Prince Moulay Abdallah of Morocco (31 May 1935 – 20 December 1983) was the brother of Moulay Hassan, later King Hassan II of Morocco and the son of King Mohammed V of Morocco (1909–1961), and his second wife Princess Abla bint Tahar (1909–1992).

== Biography ==
Prince Moulay Abdallah was born at Dar al-Makhzen in Rabat. Like his brother, the future Hassan II, he followed his education at the Royal College in Rabat, created for them in 1942 by their father. The exile of his family in 1953, first to Corsica and then Madagascar, made him change schools. His father and his family lived in Antsirabe and Moulay Abdallah was an intern at a religious college, Les pères jésuites de Saint-Michel. He did not bear boarding school for long, just like his sister Lalla Malika interned in another establishment, and very quickly left this establishment to take private lessons, his sister too. After his family returned from exile in Morocco on November 16, 1955, he returned to his former life and his country became independent on March 2, 1956. He continued his education at l'École des Roches, in Normandy, from the start of the September 1956 school year to obtain his baccalaureate. He left this establishment and enrolled in Paris at the Lycée Louis-le-Grand where he obtained his baccalaureate in 1958. Moulay Abdallah then pursued studies in law at Sorbonne University, and thereafter graduated with a bachelor degree in law in Switzerland.

==Family==
On November 9, 1961, (during a double wedding ceremony alongside his brother Hassan II) he married Lamia Solh, the daughter of Riad Solh, the first Prime Minister of Lebanon.
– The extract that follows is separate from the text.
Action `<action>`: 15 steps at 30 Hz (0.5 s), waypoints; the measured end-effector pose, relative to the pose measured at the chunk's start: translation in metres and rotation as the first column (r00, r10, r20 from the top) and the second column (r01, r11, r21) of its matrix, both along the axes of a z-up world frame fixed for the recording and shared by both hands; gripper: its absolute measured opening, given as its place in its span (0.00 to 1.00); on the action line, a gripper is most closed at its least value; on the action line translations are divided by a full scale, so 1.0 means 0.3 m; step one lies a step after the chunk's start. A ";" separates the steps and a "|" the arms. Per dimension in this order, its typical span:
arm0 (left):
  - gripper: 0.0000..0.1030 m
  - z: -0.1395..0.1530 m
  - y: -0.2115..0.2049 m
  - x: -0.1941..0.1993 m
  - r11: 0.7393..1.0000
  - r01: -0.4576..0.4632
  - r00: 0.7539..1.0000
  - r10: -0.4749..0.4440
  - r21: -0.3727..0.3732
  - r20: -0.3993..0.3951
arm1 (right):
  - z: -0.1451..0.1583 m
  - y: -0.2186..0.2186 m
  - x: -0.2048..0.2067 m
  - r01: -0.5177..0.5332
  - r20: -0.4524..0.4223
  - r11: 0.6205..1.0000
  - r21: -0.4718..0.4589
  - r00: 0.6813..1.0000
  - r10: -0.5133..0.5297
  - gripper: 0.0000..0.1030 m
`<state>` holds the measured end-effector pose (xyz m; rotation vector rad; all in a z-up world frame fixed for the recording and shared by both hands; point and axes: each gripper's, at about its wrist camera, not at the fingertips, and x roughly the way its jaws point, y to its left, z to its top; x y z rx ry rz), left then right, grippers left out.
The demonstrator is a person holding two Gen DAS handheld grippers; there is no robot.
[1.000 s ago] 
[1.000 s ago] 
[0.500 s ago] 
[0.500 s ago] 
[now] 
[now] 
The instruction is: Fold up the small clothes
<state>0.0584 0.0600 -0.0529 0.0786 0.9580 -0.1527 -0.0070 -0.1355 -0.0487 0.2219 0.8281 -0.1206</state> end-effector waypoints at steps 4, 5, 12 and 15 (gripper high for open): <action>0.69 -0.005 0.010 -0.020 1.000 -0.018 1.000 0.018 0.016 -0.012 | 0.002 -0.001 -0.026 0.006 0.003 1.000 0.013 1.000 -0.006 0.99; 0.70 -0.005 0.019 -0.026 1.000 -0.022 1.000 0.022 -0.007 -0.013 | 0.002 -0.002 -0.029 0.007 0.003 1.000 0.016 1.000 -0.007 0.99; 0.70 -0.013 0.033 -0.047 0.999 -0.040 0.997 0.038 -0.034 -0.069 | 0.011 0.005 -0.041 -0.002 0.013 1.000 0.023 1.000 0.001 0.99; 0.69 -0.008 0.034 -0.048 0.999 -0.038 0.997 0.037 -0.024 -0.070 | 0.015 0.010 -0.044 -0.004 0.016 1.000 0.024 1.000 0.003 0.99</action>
His wife henceforth Lalla Lamia was granted the title of Princess and the predicate of Her Highness by King Hassan II. The couple are parents of:

- Prince Moulay Hicham;
- Princess Lalla Zineb;
- Prince Moulay Ismail.

Their children are cousins of Prince Al Waleed bin Talal of Saudi Arabia, whose mother is their aunt Mona Solh.

==Death==
He died of cancer on 20 December 1983, aged 48, in Rabat. He was buried alongside his father, King Mohammed V, in the Mausoleum of Mohammed V in Rabat. Later, it also became the place of burial of his brother King Hassan II.

==Legacy==
The Prince Moulay Abdellah Stadium (1983) was named after him, as well as the replacement venue on the same site, The Prince Moulay Abdellah Stadium.

== Honours ==
=== National honours ===
- Knight Grand Cordon of the Order of the Throne (1963).

=== Foreign honours ===
- France : Knight Grand Cross of the Legion of Honour (1963).
- Empire of Iran : Commemorative Medal of the 2500th Anniversary of the founding of the Persian Empire (14/10/1971).
- United Kingdom : Knight Commander of the Royal Victorian Order (27/10/1980).